LM: Para a atribuição dos sobrenomes neste estudo, utilizei um algoritmo que desenvolvi em um trabalho anterior, em 2017. Esse algoritmo é relativamente simples e opera com uma base de dados histórica que associa sobrenomes a nacionalidades. Ele analisa o padrão linguístico dos sobrenomes, isto é, como os fonemas se organizam e a sonoridade geral do nome. Quando se encontra um sobrenome já presente na base de dados, a atribuição de nacionalidade é direta. No entanto, se o sobrenome é desconhecido, o algoritmo tenta inferir a nacionalidade baseado em seu padrão fonético. Esse método é particularmente útil no Brasil, onde as grafias dos sobrenomes podem mudar ao longo do tempo, adaptando-se às variações linguísticas locais. 

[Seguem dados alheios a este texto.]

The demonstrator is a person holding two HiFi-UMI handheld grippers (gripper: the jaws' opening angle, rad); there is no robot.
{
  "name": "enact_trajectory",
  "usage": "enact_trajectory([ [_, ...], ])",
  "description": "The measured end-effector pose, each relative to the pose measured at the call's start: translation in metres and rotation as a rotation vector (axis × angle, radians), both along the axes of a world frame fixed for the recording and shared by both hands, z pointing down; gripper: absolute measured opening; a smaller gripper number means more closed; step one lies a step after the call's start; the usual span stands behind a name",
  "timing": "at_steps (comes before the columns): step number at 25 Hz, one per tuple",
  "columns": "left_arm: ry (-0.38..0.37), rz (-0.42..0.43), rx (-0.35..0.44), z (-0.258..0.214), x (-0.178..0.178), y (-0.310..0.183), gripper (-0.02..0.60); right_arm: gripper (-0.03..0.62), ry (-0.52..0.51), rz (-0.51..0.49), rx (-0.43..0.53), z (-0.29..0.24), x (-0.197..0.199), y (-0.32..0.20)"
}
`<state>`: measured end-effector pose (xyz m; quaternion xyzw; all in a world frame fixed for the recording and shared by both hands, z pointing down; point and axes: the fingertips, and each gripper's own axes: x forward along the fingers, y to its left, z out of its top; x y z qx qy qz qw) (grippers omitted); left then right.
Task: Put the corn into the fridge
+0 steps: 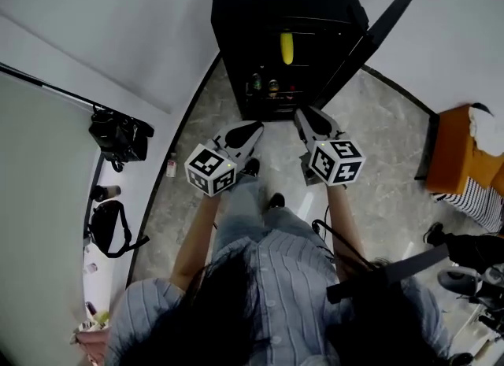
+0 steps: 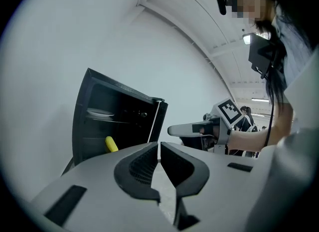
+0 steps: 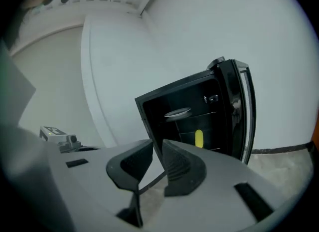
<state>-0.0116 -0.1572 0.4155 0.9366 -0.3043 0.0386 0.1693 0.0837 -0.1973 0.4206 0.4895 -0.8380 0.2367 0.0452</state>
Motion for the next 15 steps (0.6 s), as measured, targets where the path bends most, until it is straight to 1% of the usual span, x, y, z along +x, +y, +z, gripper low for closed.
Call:
enact_trajectory([
  [4, -0.007, -0.026, 0.014, -0.013, -0.001, 0.020, 0.008, 0.067, -0.034, -0.009, 0.008, -0.008, 0.001, 0.028],
  [10, 0.000, -0.063, 0.032, -0.027, 0.010, 0.050, 0.008, 0.066, -0.053, -0.027, 0.030, -0.020, 0.014, 0.064],
  [15, 0.009, -0.097, 0.031, -0.035, 0.017, 0.070, 0.008, 0.063, 0.006, -0.068, 0.045, -0.024, 0.013, 0.088],
])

IM: Considerando a história única de acolhimento a imigrantes no Rio Grande do Sul, de que maneira você acredita que essa diversidade cultural pode ser utilizada como uma alavanca para o desenvolvimento econômico e social em outras regiões do Brasil? Quais seriam suas recomendações para os formuladores de políticas públicas? 

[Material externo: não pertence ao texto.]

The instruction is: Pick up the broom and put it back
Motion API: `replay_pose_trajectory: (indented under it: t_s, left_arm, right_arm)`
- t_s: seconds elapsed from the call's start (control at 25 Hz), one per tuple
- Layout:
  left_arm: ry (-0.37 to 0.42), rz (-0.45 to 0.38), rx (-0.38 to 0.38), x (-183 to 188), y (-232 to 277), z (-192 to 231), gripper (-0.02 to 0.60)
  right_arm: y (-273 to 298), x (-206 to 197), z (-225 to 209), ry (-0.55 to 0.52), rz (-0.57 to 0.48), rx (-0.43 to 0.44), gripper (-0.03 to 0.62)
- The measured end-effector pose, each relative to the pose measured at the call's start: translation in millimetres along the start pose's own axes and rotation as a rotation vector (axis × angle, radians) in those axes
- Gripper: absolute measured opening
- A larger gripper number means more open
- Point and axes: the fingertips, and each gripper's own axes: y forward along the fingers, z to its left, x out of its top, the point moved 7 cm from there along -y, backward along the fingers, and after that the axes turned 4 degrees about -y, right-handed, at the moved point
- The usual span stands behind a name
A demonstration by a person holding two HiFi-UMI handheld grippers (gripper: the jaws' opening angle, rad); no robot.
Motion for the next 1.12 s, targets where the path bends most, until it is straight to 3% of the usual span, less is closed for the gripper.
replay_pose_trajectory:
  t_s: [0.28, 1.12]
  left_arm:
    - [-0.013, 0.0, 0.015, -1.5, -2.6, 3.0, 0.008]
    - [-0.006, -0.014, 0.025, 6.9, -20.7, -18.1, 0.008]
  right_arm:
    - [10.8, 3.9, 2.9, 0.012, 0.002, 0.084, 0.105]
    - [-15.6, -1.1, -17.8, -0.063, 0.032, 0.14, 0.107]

LM: Uma lição importante da história é que é muito difícil acertar previamente quais grupos de imigrantes serão bem-sucedidos a longo prazo. O que hoje é visto como adaptação bem-sucedida ao Brasil, como no caso dos japoneses que colaboraram com o desenvolvimento regional, não era percebido assim no passado. A imigração japonesa, por exemplo, chegou a ser banida no Brasil e não era bem vista.  Esse mesmo padrão pode acontecer com todos os povos. Vejo muitas críticas atuais, por exemplo, em relação aos refugiados afegãos, venezuelanos, haitianos, que repetem discursos do passado sobre outros povos. Portanto, minha recomendação geral para o Brasil é promover uma economia mais aberta, que facilite a imigração. Isso não resultará em impactos imediatos, estou falando de impactos que podem ser observados em 100 anos, mas acredito que os benefícios imediatos são evidentes.  

Claro que há benefícios de curto prazo: os refugiados venezuelanos, por exemplo, têm escolaridade bem maior que a média da mão de obra brasileira. Assim, as vantagens da diversidade não são limitadas apenas aos benefícios da imigração que mostramos; há outros canais pelos quais a imigração pode beneficiar a sociedade. O exemplo do Rio Grande do Sul, onde conseguimos medir esses canais, mostra isso claramente. E se você olhar para cidades como São Paulo, que é essencialmente multicultural, ou para grandes cidades e regiões de sucesso no mundo, como Londres, Nova Iorque, ou Los Angeles, verá que a diversidade cultural é um fator predominante. Pessoas com habilidades e culturas diferentes colaboram cada uma à sua maneira, contribuindo para a produtividade e adaptabilidade dessas regiões.